## ACTIVITY
Because the lines must stay identical, write out the data without changing anything.

━━━━━━━━

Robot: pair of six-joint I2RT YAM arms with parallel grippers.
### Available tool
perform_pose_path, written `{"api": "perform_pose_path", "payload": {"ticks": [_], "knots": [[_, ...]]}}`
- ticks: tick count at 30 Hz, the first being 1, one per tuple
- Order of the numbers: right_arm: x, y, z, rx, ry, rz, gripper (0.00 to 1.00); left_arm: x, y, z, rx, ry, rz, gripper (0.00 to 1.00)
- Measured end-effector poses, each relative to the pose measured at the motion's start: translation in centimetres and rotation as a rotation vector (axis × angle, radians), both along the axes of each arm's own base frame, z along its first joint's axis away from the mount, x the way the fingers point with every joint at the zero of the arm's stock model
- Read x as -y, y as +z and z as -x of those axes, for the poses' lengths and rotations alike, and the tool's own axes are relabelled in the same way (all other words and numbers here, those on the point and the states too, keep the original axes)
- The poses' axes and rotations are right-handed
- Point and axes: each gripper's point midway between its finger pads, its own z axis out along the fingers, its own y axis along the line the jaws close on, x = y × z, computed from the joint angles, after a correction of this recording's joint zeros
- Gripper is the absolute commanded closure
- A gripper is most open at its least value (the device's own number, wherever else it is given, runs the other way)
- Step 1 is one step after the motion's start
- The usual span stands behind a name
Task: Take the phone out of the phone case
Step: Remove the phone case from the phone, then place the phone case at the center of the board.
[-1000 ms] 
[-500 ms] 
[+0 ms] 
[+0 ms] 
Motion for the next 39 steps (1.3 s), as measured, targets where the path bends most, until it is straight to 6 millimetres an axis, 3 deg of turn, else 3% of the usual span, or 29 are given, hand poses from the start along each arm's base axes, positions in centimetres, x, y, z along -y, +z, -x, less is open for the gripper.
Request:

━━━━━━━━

## EXERCISE ANSWER
Robot: pair of six-joint I2RT YAM arms with parallel grippers.
### Available tool
perform_pose_path, written `{"api": "perform_pose_path", "payload": {"ticks": [_], "knots": [[_, ...]]}}`
- ticks: tick count at 30 Hz, the first being 1, one per tuple
- Order of the numbers: right_arm: x, y, z, rx, ry, rz, gripper (0.00 to 1.00); left_arm: x, y, z, rx, ry, rz, gripper (0.00 to 1.00)
- Measured end-effector poses, each relative to the pose measured at the motion's start: translation in centimetres and rotation as a rotation vector (axis × angle, radians), both along the axes of each arm's own base frame, z along its first joint's axis away from the mount, x the way the fingers point with every joint at the zero of the arm's stock model
- Read x as -y, y as +z and z as -x of those axes, for the poses' lengths and rotations alike, and the tool's own axes are relabelled in the same way (all other words and numbers here, those on the point and the states too, keep the original axes)
- The poses' axes and rotations are right-handed
- Point and axes: each gripper's point midway between its finger pads, its own z axis out along the fingers, its own y axis along the line the jaws close on, x = y × z, computed from the joint angles, after a correction of this recording's joint zeros
- Gripper is the absolute commanded closure
- A gripper is most open at its least value (the device's own number, wherever else it is given, runs the other way)
- Step 1 is one step after the motion's start
- The usual span stands behind a name
Task: Take the phone out of the phone case
Step: Remove the phone case from the phone, then place the phone case at the center of the board.
[-1000 ms] 
[-500 ms] 
[+0 ms] 
[+0 ms] 
Motion for the next 39 steps (1.3 s), as measured, targets where the path bends most, until it is straight to 6 millimetres an axis, 3 deg of turn, else 3% of the usual span, or 29 are given, hand poses from the start along each arm's base axes, positions in centimetres, x, y, z along -y, +z, -x, less is open for the gripper.
Request:

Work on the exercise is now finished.